> [How to complete this task]: Please restate the records below verbatim, omitting every image they hold.

--

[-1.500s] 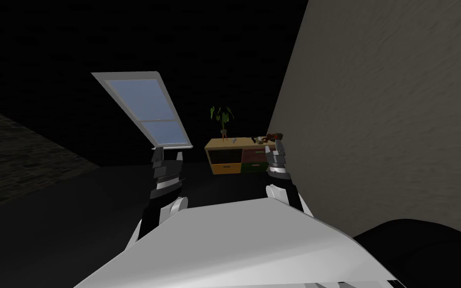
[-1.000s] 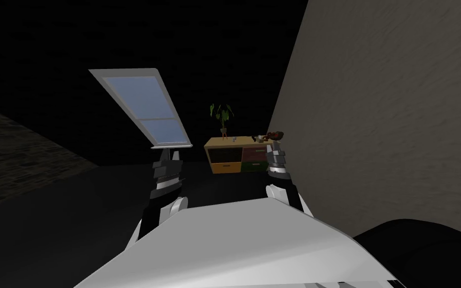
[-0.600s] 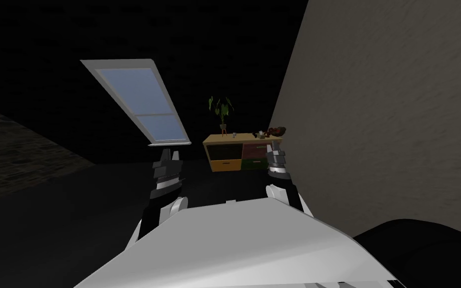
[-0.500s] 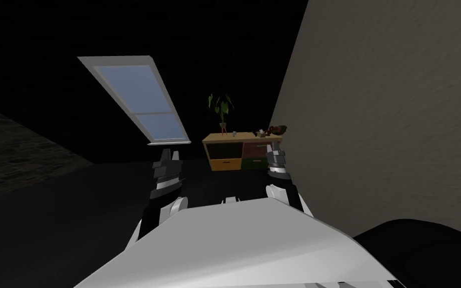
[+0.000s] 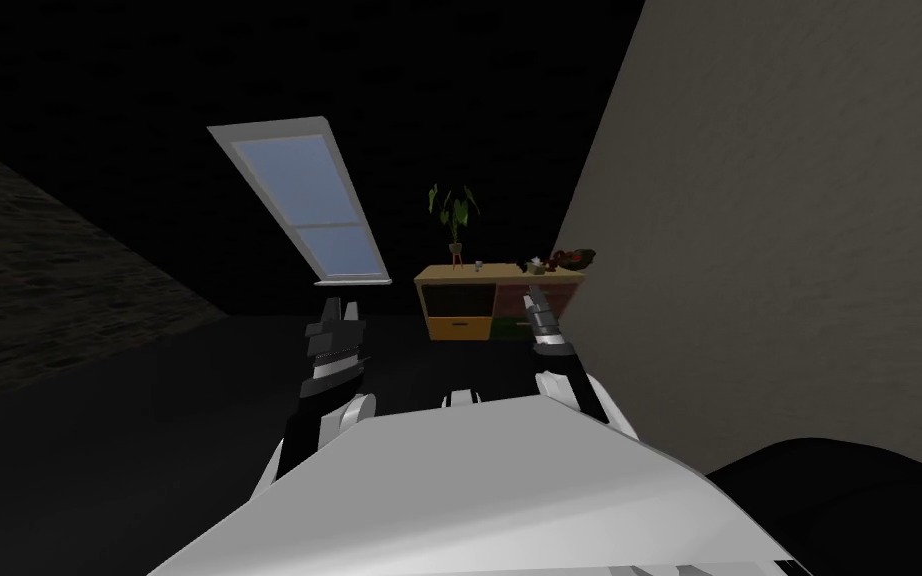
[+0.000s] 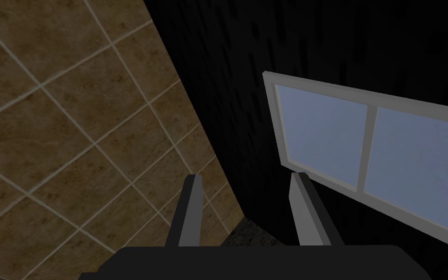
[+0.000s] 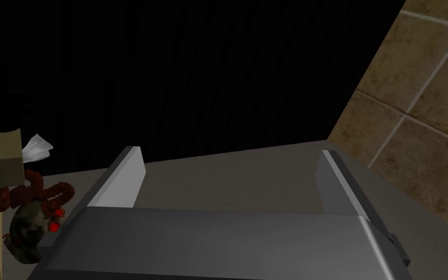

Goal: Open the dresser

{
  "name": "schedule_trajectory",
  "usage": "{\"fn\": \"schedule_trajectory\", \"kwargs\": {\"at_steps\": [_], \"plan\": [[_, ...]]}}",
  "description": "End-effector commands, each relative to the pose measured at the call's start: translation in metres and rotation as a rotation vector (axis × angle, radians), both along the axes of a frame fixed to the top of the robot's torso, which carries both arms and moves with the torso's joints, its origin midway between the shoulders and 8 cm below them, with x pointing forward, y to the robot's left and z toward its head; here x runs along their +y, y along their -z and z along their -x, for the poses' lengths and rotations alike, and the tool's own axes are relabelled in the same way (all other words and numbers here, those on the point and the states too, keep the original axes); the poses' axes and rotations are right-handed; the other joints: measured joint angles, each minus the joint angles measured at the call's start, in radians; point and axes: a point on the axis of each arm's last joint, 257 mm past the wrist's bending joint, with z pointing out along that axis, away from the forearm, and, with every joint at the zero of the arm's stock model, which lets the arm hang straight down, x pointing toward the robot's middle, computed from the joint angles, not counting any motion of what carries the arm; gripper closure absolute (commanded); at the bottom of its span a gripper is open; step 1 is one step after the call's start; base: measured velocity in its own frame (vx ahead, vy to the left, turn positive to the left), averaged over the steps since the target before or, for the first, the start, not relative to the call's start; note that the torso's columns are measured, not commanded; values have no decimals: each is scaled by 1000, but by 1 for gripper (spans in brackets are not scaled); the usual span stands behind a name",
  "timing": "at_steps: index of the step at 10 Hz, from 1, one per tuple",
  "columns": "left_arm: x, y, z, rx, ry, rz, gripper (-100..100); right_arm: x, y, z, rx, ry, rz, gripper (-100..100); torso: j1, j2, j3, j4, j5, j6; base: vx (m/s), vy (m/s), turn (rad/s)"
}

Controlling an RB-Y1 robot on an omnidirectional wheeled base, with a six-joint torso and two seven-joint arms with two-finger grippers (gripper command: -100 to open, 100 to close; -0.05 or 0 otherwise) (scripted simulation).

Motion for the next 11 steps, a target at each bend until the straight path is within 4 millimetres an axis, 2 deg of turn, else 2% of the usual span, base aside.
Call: {"fn": "schedule_trajectory", "kwargs": {"at_steps": [1,2,3,4,5,6,7,8,9,10,11], "plan": [[0,0,0,0,0,0,0,1,20,-12,78,31,95,-100,-1,0,0,0,0,0,49,66,41],[0,0,0,0,0,0,0,-1,34,-19,129,52,144,-100,-4,2,1,1,-1,1,32,60,108],[0,0,0,0,0,0,0,0,34,-19,129,56,155,-100,-4,3,2,1,-1,0,25,46,87],[0,0,0,0,0,0,0,-3,49,-26,183,82,206,-100,-4,3,2,1,-1,0,36,50,132],[0,0,0,0,0,0,0,-2,50,-26,184,86,219,-100,-2,1,1,1,-1,0,32,50,117],[0,0,0,0,0,0,0,-7,66,-33,239,115,265,-100,-2,1,1,0,0,0,48,63,199],[0,0,0,0,0,0,0,-7,67,-33,240,122,284,-100,-1,0,0,0,0,0,53,57,83],[0,0,0,0,0,0,0,-14,84,-39,298,153,328,-100,-2,0,0,0,0,1,64,81,181],[0,0,0,0,0,0,0,-13,84,-39,299,161,351,-100,-1,0,0,0,0,0,52,63,97],[0,0,0,0,0,0,0,-21,102,-44,358,194,391,-100,-2,1,1,0,0,0,68,69,176],[0,0,0,0,0,0,0,-21,103,-44,360,204,417,-100,-2,1,1,0,-1,0,56,54,109]]}}
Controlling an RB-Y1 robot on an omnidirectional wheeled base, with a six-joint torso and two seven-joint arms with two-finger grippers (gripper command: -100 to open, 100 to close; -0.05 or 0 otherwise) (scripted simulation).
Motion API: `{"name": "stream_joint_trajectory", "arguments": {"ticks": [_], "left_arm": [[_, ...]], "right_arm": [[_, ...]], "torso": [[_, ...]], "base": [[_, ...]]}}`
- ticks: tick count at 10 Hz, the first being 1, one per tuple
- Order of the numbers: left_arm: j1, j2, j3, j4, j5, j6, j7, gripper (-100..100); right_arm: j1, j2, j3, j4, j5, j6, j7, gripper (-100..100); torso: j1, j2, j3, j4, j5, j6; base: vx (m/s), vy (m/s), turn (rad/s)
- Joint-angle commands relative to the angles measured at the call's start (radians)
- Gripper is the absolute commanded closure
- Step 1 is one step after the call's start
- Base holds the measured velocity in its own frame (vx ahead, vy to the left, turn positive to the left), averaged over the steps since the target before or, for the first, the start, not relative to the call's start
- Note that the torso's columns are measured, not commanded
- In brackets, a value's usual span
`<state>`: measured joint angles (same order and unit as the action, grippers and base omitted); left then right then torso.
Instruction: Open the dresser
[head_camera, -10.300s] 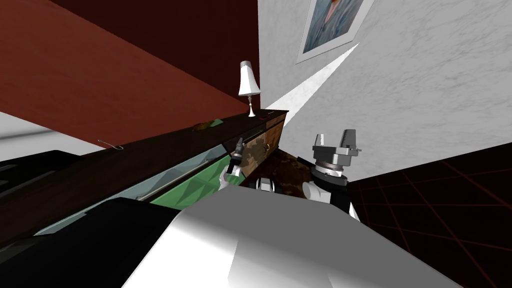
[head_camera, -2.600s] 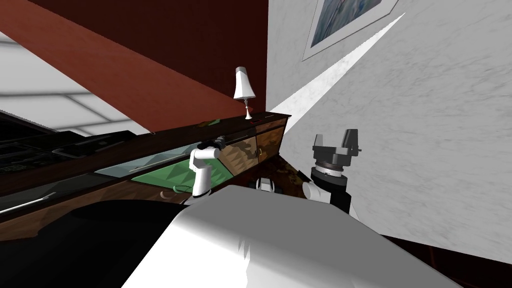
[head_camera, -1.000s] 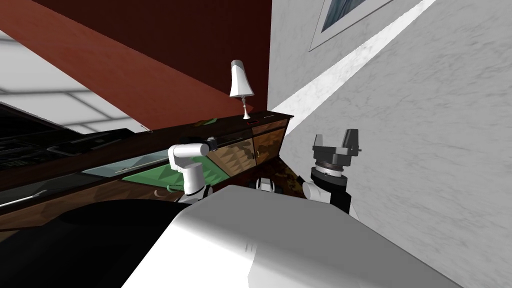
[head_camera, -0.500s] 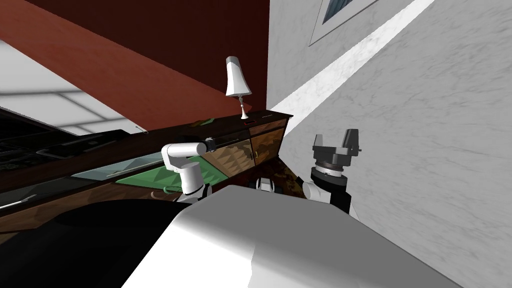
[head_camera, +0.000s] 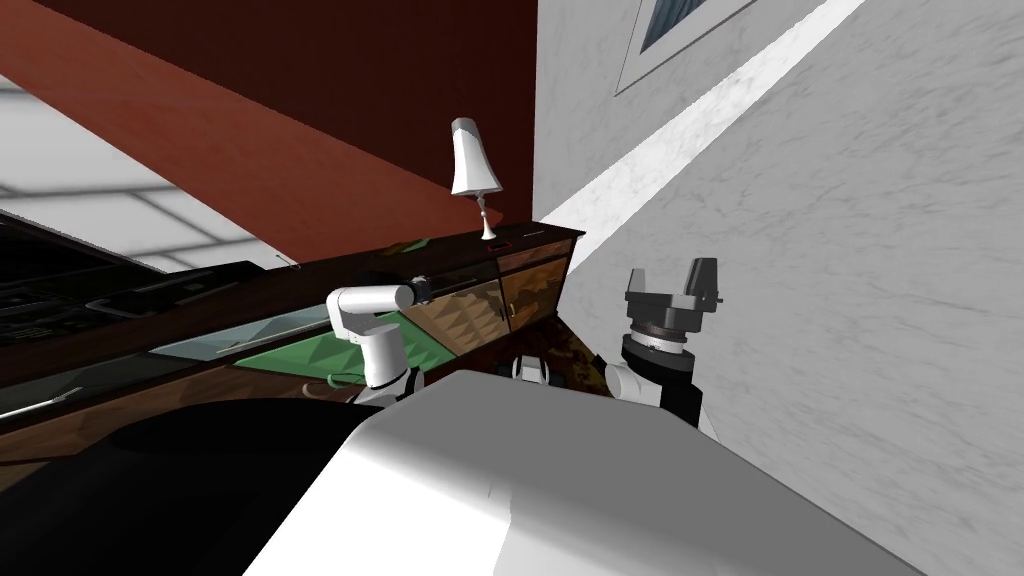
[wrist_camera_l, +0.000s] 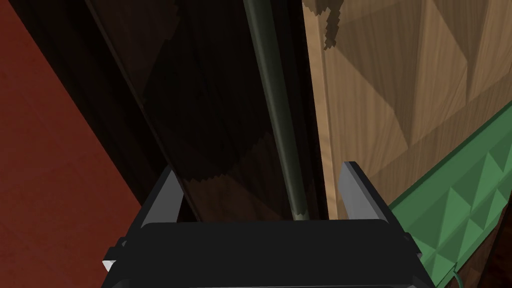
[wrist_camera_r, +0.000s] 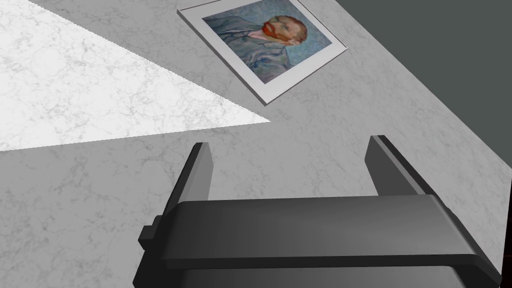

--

> [Answer area]:
[-1.500s] 
[-1.000s] 
[-0.600s] 
[-0.500s] 
[+0.000s] 
[+0.000s] 
[+0.000s] 

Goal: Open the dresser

{
  "name": "schedule_trajectory",
  "usage": "{\"fn\": \"schedule_trajectory\", \"kwargs\": {\"at_steps\": [_], \"plan\": [[_, ...]]}}",
  "description": "End-effector commands, each relative to the pose measured at the call's start: translation in metres and rotation as a rotation vector (axis × angle, radians), both along the axes of a frame fixed to the top of the robot's torso, which carries both arms and moves with the torso's joints, its origin midway between the shoulders and 8 cm below them, with x pointing forward, y to the robot's left and z toward its head; here x runs along their +y, y along their -z and z along their -x, for the poses' lengths and rotations alike, and the tool's own axes are relabelled in the same way (all other words and numbers here, those on the point and the states too, keep the original axes); the poses' axes and rotations are right-handed; the other joints: measured joint angles, each minus the joint angles measured at the call's start, in radians; point and axes: a point on the axis of each arm's last joint, 257 mm past the wrist's bending joint, with z pointing out along that axis, away from the forearm, and, with every joint at the zero of the arm's stock model, which lets the arm hang straight down, x pointing toward the robot's middle, computed from the joint angles, not counting any motion of what carries the arm; gripper closure absolute (commanded); at the bottom of its span a gripper is open; step 1 is one step after the call's start; base: measured velocity in its own frame (vx ahead, vy to the left, turn positive to the left), averaged over the steps since the target before or, for the first, the start, not relative to the call's start; note that the torso's columns are measured, not commanded; values have no decimals: each is scaled by 1000, but by 1 for gripper (spans in brackets are not scaled); the usual span stands behind a name",
  "timing": "at_steps: index of the step at 10 Hz, from 1, one per tuple",
  "columns": "left_arm: x, y, z, rx, ry, rz, gripper (-100..100); right_arm: x, y, z, rx, ry, rz, gripper (-100..100); torso: j1, j2, j3, j4, j5, j6; base: vx (m/s), vy (m/s), turn (rad/s)"
}

Controlling an RB-Y1 robot on an omnidirectional wheeled base, with a six-joint torso and two seven-joint arms with two-finger grippers (gripper command: -100 to open, 100 to close; -0.05 or 0 otherwise) (scripted simulation).

Motion for the next 11 steps, a target at each bend until the straight path is within 4 millimetres an axis, 2 deg of turn, else 2% of the usual span, base aside.
Call: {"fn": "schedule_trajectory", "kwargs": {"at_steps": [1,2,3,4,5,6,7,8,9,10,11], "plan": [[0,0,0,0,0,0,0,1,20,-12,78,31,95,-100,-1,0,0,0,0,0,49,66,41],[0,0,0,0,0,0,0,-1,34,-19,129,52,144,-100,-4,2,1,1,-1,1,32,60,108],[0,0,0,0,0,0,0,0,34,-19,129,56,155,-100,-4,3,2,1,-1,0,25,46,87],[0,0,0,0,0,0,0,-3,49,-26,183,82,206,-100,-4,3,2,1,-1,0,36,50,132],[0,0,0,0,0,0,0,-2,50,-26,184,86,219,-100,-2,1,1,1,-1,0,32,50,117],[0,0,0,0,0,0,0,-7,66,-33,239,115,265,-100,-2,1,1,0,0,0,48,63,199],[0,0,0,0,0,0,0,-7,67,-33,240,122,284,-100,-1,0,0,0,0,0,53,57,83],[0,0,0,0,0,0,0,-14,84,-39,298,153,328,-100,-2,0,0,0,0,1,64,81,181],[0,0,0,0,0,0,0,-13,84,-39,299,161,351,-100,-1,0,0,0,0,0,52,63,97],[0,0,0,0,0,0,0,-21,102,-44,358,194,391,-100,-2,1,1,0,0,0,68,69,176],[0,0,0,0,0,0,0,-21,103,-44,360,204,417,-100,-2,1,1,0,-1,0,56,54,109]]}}
Controlling an RB-Y1 robot on an omnidirectional wheeled base, with a six-joint torso and two seven-joint arms with two-finger grippers (gripper command: -100 to open, 100 to close; -0.05 or 0 otherwise) (scripted simulation).
Motion API: `{"name": "stream_joint_trajectory", "arguments": {"ticks": [_], "left_arm": [[_, ...]], "right_arm": [[_, ...]], "torso": [[_, ...]], "base": [[_, ...]]}}`
- ticks: tick count at 10 Hz, the first being 1, one per tuple
- Order of the numbers: left_arm: j1, j2, j3, j4, j5, j6, j7, gripper (-100..100); right_arm: j1, j2, j3, j4, j5, j6, j7, gripper (-100..100); torso: j1, j2, j3, j4, j5, j6; base: vx (m/s), vy (m/s), turn (rad/s)
- Joint-angle commands relative to the angles measured at the call's start (radians)
- Gripper is the absolute commanded closure
- Step 1 is one step after the call's start
- Base holds the measured velocity in its own frame (vx ahead, vy to the left, turn positive to the left), averaged over the steps since the target before or, for the first, the start, not relative to the call's start
- Note that the torso's columns are measured, not commanded
- In brackets, a value's usual span
`<state>`: measured joint angles (same order and unit as the action, grippers and base omitted); left then right then torso.
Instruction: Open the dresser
[head_camera, -10.300s] 
[head_camera, -2.600s] 
[head_camera, -1.000s] 
[head_camera, -0.500s] 
[head_camera, +0.000s] 
[wrist_camera_l, +0.000s] 
[wrist_camera_r, +0.000s] 

The output shown is complete.